**WORK ORDER:**
Please reproduce verbatim the lines below, from the first through the one with "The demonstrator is".

**INFORMATION SHOWN:**
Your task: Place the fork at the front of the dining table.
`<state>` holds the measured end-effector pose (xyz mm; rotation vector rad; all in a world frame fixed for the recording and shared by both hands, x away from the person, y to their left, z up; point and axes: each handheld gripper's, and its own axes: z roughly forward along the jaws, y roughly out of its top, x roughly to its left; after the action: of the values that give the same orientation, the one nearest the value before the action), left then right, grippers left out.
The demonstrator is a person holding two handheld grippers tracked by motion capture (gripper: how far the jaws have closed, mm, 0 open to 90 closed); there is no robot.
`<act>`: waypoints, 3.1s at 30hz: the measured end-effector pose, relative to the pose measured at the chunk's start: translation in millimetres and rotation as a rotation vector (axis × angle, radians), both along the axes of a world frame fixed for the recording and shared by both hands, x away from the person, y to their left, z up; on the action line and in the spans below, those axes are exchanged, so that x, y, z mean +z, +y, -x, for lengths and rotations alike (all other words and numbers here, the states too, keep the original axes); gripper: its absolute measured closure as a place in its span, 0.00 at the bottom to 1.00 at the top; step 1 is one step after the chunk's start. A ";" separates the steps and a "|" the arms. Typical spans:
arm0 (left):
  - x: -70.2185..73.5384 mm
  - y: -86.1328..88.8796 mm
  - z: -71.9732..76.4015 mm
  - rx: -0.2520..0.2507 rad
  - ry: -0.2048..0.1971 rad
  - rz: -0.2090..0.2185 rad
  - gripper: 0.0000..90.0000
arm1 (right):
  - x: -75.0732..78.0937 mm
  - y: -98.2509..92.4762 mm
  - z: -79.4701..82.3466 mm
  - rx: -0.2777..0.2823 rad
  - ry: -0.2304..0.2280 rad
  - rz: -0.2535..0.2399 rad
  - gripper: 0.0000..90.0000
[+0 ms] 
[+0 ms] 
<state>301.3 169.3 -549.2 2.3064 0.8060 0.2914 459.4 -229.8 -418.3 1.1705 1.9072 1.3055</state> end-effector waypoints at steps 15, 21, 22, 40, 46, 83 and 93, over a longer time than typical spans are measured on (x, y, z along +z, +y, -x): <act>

**TASK ANSWER:**
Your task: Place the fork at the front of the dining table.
`<state>` holds the measured end-effector pose (xyz mm; rotation vector rad; all in a world frame fixed for the recording and shared by both hands, x away from the person, y to their left, z up; point and axes: each handheld gripper's, and its own axes: z roughly forward along the jaws, y roughly out of its top, x roughly to its left; after the action: of the values that give the same orientation, the one nearest the value before the action), left then right, grippers left out.
The demonstrator is a person holding two handheld grippers tracked by motion capture (gripper: how far the jaws have closed, mm, 0 open to 90 closed); there is no robot.

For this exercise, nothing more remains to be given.